On November 28, 2016, a plane carrying the Chapecoense soccer team crashed near Medellín, Colombia. 71 of the 78 passengers were killed. This included journalists, coaches and trainers, and all but three of the team’s players.

Although Chapecoense had long been seen as an afterthought in the Brazilian soccer scene, they rocketed into the Latin American consciousness by securing a place in the Copa Sudamericana finals in 2016, the second-most prestigious tournament in South America. Chapecoense was on their way to the first leg of the match, by far the most consequential game in the 40-plus year history of the club, when the plane went down. The crash made international headlines, and the team was honored throughout the global soccer community. 
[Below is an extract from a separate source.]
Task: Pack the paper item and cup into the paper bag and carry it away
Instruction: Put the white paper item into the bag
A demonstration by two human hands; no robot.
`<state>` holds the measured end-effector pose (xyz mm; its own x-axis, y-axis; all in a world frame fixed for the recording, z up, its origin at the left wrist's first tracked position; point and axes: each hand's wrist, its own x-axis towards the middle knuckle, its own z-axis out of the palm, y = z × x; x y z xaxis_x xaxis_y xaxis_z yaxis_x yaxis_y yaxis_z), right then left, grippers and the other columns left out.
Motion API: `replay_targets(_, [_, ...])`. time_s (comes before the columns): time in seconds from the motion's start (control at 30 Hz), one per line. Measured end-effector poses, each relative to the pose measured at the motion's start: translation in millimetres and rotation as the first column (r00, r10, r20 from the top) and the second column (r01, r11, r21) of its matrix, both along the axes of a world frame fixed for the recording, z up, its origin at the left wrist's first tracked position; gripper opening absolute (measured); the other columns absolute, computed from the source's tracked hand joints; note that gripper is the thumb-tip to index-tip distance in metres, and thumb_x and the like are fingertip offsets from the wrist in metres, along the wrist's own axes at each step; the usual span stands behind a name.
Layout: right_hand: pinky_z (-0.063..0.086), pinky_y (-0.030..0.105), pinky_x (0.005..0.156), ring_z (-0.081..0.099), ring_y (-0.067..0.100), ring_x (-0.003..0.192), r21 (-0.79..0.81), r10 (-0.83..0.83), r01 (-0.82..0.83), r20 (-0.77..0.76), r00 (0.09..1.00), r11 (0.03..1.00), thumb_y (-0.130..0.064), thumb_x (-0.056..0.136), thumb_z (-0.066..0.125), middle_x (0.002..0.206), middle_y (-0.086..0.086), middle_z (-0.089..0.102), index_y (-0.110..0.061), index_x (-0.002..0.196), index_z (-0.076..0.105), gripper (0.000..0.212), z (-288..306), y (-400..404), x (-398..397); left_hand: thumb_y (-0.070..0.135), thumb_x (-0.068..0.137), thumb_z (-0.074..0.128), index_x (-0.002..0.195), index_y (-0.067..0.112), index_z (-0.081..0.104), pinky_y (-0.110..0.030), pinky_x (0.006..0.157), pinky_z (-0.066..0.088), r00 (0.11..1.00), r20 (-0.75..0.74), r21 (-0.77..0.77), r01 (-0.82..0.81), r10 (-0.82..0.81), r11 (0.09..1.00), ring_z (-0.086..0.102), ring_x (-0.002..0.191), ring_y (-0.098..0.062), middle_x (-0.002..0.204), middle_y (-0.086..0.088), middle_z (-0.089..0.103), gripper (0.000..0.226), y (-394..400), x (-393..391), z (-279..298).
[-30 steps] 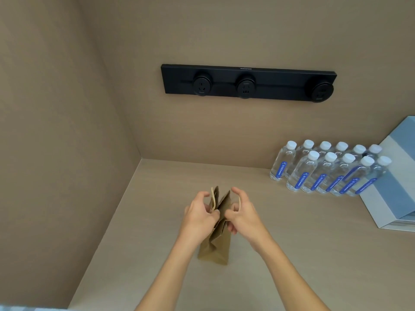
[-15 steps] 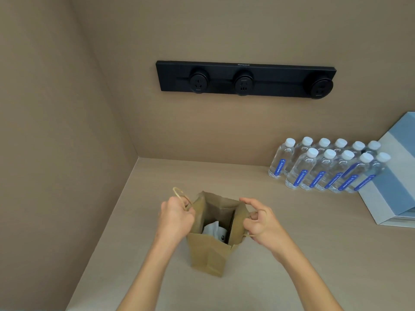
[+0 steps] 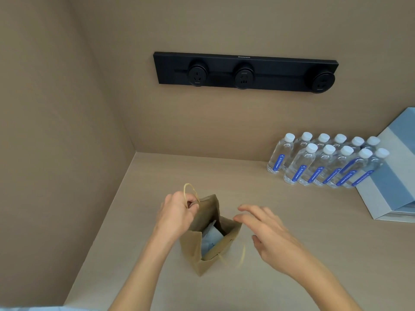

Soon after the crash, documentary filmmakers Jeff and Michael Zimbalist began shadowing the team’s administration, surviving players, and the new team as the club began to rebuild. The Zimbalist brothers established themselves as premiere sports documentarians with their ESPN “30 for 30” entry The Two Escobars in 2010, and Nossa Chape furthers this legacy. As they did with The Two Escobars, the Zimbalist brothers used the Chapecoense crash to demonstrate the transcendent nature that sports often play in society. 

In an interview with Cinema Escapist’s Leo Schwartz, the Zimbalist brothers discuss how they were able to obtain such close access to the club, competing interests during the filming process, and the power of sport in rebuilding after a tragedy.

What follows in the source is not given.